After finding the line with "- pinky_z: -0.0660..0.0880" in the data below, set down exactly each line through the one with "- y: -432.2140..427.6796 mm", inclusive, and stop there.

▶ _Given information_
-=-=-

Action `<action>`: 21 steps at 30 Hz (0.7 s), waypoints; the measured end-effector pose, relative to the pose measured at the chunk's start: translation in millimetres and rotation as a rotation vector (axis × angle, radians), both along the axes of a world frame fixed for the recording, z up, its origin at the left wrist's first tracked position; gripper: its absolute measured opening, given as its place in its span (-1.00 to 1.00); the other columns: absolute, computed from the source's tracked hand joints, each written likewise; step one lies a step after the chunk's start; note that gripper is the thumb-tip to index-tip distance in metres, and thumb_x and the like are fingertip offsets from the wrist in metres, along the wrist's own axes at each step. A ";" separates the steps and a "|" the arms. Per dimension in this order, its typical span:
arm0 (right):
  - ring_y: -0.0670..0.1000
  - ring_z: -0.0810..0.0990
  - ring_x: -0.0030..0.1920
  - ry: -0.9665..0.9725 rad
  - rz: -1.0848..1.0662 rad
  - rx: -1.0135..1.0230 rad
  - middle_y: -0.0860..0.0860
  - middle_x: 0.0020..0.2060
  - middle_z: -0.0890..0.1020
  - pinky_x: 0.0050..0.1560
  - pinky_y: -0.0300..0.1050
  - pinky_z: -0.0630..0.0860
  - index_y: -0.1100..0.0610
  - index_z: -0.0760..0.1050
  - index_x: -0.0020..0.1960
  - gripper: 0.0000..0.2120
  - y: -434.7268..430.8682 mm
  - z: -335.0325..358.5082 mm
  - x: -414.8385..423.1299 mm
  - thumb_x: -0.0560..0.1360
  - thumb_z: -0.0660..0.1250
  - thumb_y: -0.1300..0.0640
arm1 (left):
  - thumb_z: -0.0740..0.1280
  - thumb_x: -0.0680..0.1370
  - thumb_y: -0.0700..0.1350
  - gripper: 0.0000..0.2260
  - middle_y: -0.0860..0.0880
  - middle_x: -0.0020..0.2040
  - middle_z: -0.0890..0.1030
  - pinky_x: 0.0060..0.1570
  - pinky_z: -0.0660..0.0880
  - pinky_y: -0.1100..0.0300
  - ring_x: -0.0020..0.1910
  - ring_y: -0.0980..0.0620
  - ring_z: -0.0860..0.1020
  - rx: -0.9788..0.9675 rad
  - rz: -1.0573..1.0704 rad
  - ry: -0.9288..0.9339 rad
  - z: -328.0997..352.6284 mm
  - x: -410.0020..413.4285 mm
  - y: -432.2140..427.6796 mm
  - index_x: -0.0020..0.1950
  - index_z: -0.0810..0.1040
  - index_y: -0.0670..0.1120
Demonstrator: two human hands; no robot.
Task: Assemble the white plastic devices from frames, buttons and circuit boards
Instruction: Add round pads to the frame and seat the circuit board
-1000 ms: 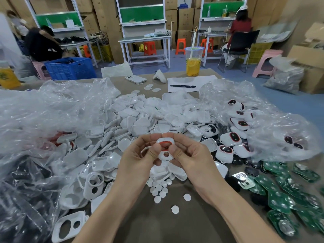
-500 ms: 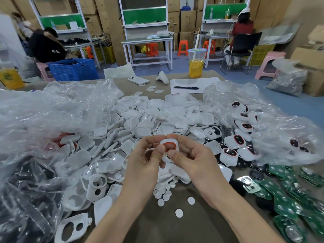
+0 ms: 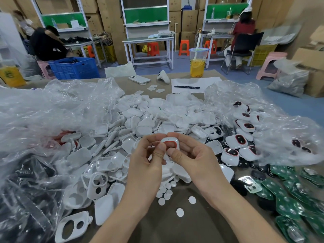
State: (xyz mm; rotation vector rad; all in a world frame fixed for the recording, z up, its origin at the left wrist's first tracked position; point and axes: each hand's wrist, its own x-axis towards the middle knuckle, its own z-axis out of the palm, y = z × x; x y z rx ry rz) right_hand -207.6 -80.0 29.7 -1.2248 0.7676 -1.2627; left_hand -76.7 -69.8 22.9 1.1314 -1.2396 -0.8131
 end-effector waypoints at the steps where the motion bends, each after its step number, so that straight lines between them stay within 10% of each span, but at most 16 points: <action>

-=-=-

▶ _Output of the exercise_
  - pinky_z: -0.0660..0.0880
  - pinky_y: -0.1100..0.0300
  - ring_x: -0.0020..0.1910
  - ring_y: -0.0980..0.0620
  - ring_z: -0.0860..0.1020
  - rx: -0.9788..0.9675 rad
  - rz: -1.0573..1.0704 rad
  - ry: -0.9288..0.9339 rad
  - z: -328.0997..352.6284 mm
  - x: -410.0020..413.4285 mm
  - y: -432.2140..427.6796 mm

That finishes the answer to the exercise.